Ciò che troppi rimuovono, invece, è proprio l’analisi delle effettive e radicali disuguaglianze esistenti anche in Italia.
Non mi dilungherò troppo presentando le analisi del più importante studioso europeo delle disuguaglianze (Thomas Piketty) ma utilizzerò un grafico ripreso dal sito World Inequality Dababase che studia e rappresenta la diffusione della diseguaglianza a livello mondiale. La figura rappresenta come è distribuito il reddito complessivo in Italia dal 1980 al 2020: il 10% più ricco della popolazione controlla il 32% del reddito mentre il 50% più povero nel controlla solo il 20,7%.
Non credo occorra commentare. Bastano forse le parole che l’ex premier Mario Monti ha consegnato in un’intervista a Federico Fubini sul Corriere della sera del 28 ottobre 2022: “Merito e uguaglianza non possono non applicarsi anche alla dimensione fiscale. Ma mi pare impossibile garantire uguali punti di partenza a tutti nella scuola, nella sanità, nel rapporto con lo Stato sulla base di proposte di tregua fiscale, rottamazione delle cartelle, soglie elevate del contante, flat tax e minore progressività dell’imposta. Uno Stato che non riesce a tassare in maniera equa, uguale per tutti secondo le possibilità di ciascuno non può garantire quella uguaglianza di opportunità e quella valorizzazione del merito di cui giustamente parla il presidente del Consiglio”.
Non soltanto, aggiungo, non le può garantire, ma le può allontanare.

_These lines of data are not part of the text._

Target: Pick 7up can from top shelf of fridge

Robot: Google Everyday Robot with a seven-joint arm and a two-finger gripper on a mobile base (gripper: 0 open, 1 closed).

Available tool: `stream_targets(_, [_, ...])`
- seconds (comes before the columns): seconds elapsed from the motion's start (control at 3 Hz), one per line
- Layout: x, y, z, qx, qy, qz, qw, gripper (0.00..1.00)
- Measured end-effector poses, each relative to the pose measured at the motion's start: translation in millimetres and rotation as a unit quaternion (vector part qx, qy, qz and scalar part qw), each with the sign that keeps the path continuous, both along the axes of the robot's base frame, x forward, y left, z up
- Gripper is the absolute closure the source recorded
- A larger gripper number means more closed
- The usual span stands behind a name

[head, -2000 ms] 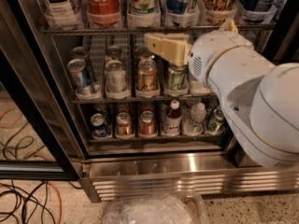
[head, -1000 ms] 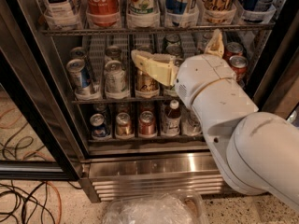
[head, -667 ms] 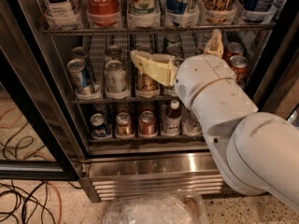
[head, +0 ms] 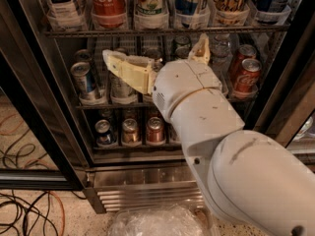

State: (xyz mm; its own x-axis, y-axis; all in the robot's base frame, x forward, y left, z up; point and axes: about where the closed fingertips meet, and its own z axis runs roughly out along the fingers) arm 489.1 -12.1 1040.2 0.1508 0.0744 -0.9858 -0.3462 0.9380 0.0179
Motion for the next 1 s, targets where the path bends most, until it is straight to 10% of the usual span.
stream_targets(1.0, [5.2, 8.8, 5.1, -0.027, -0.019, -0.003, 0.9994, 0.0])
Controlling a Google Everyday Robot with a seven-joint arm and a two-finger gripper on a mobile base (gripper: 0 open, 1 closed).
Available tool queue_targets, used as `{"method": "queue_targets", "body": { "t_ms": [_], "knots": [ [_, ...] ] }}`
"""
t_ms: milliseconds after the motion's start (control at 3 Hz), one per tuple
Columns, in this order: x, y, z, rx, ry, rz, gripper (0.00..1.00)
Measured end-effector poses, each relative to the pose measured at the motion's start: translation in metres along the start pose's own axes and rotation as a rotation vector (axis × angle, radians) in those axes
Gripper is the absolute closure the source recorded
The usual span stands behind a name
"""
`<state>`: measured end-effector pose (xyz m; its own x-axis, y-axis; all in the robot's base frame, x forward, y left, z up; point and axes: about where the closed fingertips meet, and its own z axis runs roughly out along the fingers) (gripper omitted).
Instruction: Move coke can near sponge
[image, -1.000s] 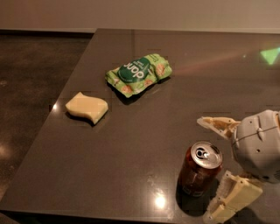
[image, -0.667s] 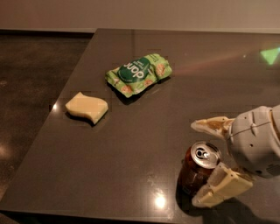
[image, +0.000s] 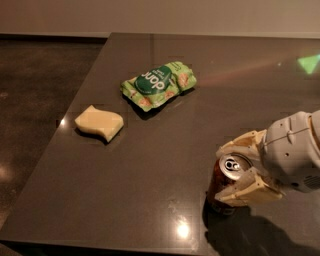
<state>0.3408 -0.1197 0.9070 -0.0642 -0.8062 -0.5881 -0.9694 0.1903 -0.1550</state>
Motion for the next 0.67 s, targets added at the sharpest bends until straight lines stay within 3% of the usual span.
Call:
{"method": "queue_targets", "body": {
  "t_ms": [333,667],
  "knots": [
    [-0.019,-0.002,-0.006,0.009,0.001,0.0,0.87],
    [-0.053,0.001,-0.007,0.02,-0.008,-0.01,1.0]
  ]
}}
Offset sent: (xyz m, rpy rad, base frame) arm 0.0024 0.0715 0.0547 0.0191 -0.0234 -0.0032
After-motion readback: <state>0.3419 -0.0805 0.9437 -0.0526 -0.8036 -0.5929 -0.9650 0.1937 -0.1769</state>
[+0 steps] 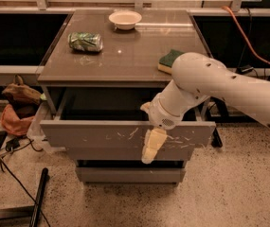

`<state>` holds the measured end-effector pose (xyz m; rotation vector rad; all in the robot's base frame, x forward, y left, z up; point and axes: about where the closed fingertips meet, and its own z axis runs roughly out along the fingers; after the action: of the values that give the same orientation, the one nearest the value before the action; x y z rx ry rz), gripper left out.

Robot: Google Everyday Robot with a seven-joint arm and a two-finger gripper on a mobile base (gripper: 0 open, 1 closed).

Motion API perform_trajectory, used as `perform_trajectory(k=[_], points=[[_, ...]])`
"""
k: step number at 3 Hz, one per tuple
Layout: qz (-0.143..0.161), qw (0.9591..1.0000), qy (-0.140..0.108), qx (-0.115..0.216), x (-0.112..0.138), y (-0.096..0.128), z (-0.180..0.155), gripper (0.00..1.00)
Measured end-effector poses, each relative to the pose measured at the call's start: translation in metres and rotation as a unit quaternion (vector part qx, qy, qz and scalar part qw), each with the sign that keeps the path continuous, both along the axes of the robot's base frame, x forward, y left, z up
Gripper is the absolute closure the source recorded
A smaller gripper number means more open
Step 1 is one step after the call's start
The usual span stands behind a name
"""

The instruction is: Open top drawer

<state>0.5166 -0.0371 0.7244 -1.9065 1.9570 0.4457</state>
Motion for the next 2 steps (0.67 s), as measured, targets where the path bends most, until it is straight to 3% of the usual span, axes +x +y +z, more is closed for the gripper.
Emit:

Messa così la faccenda, io sono un assoluto sostenitore del merito di cui parla l’art. 34 della Costituzione. E pretendo che tutti abbiano davvero non solo le stesse possibilità al momento di partenza ma anche non siano ostacolati durante il percorso. Altrimenti (come segnala da anni l’Invalsi) continueremo a vivere in un paese dove chi è figlio di laureati si laurea e spesso continua la lucrosa e ben avviata professione del padre mentre chi è figlio di operai o di famiglie in disagio non ha alcuna prospettiva. Se non quella di sentirsi anche incolpato di non essere riuscito nella vita perchè non ci ha messo impegno!